Iam casar-se sossegadamente num cartório e passar a lua-de-mel em Torquay. Ele evitou levar a noiva à casa da tia até uma semana antes do casamento, mas então chegou a noite de ir lá, e não pôde deixar de perguntar a si mesmo se sua apreensão era mais pela memória do pai ou pela segurança de seu amor. O momento não tardou a aparecer.

 - Esse é o pai de Jemmy? - perguntou Sally, pegando no retrato do homem com o guarda-chuva.

- É, sim, querida. Como adivinhou?

- Ele tem os olhos e a testa de Jemmy, não tem?

- Jerome emprestou a você os livros dele?

- Não.

- Eu lhe darei uma colecção como presente de casamento. Ele escrevia com muita ternura sobre suas viagens. Meu favorito é Recantos e Frinchas. Tinha um belo futuro pela frente. Foi isso que tornou aquele acidente ainda mais chocante.

- Verdade?

Como Jerome desejou ardentemente deixar a sala para não ver aquele rosto amado encrespar-se com a vontade irresistível de rir!
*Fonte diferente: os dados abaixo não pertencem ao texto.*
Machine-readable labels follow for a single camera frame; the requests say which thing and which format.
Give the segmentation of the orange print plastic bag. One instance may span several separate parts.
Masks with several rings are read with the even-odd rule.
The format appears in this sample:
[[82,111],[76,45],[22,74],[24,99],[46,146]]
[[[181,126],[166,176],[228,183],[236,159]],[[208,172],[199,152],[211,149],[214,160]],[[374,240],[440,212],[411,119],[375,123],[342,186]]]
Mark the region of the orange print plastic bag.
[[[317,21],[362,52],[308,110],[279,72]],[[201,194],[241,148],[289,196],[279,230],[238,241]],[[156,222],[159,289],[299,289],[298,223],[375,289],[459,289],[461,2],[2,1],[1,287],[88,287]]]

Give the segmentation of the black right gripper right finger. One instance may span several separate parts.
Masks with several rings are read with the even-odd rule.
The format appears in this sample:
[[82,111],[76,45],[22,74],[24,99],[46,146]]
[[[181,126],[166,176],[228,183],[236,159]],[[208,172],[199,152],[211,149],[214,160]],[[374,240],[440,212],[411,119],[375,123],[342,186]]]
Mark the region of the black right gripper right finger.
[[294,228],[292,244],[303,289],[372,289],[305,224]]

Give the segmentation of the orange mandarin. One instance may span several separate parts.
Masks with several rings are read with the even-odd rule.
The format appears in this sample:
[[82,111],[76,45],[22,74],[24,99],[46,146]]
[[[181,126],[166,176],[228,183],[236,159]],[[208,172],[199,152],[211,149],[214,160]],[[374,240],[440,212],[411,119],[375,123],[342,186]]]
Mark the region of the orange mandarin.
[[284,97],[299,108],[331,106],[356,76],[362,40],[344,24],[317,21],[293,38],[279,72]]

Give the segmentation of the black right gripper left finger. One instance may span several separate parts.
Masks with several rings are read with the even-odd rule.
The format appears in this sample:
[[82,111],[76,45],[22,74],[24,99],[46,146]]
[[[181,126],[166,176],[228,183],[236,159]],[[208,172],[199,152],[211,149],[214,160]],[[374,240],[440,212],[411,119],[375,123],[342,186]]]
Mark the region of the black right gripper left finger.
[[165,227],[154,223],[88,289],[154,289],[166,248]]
- Recebi muitas cartas dos seus leitores depois que o porco caiu em cima dele.
- A tia nunca fora tão abrupta antes.

E então ocorreu o milagre. Sally não riu. Sally sentou-se com os olhos esbugalhados de horror enquanto a tia contava a história, e no fim:

 - Que coisa horrível! exclamou. - Faz a gente pensar, não é mesmo? Acontecer assim. Despencar lá de cima.

O coração de Jerome cantou de alegria. Era como se ela lhe tivesse aplacado o medo para sempre. No táxi, a caminho de casa, ele beijou-a com mais paixão do que jamais revelara, e ela retribuiu do mesmo jeito. Havia bebés nas pupilas azul-claro da moça, bebés que reviravam os olhos e faziam xixi.

- De hoje a uma semana - disse Jerome, e ela lhe apertou a mão. - Em que
está pensando, meu amor?

- Fiquei curiosa de saber - disse Sally - o que aconteceu com o pobre do porco.

- É quase certo ter sido comido no jantar - disse Jerome feliz e beijou novamente a criaturinha adorada.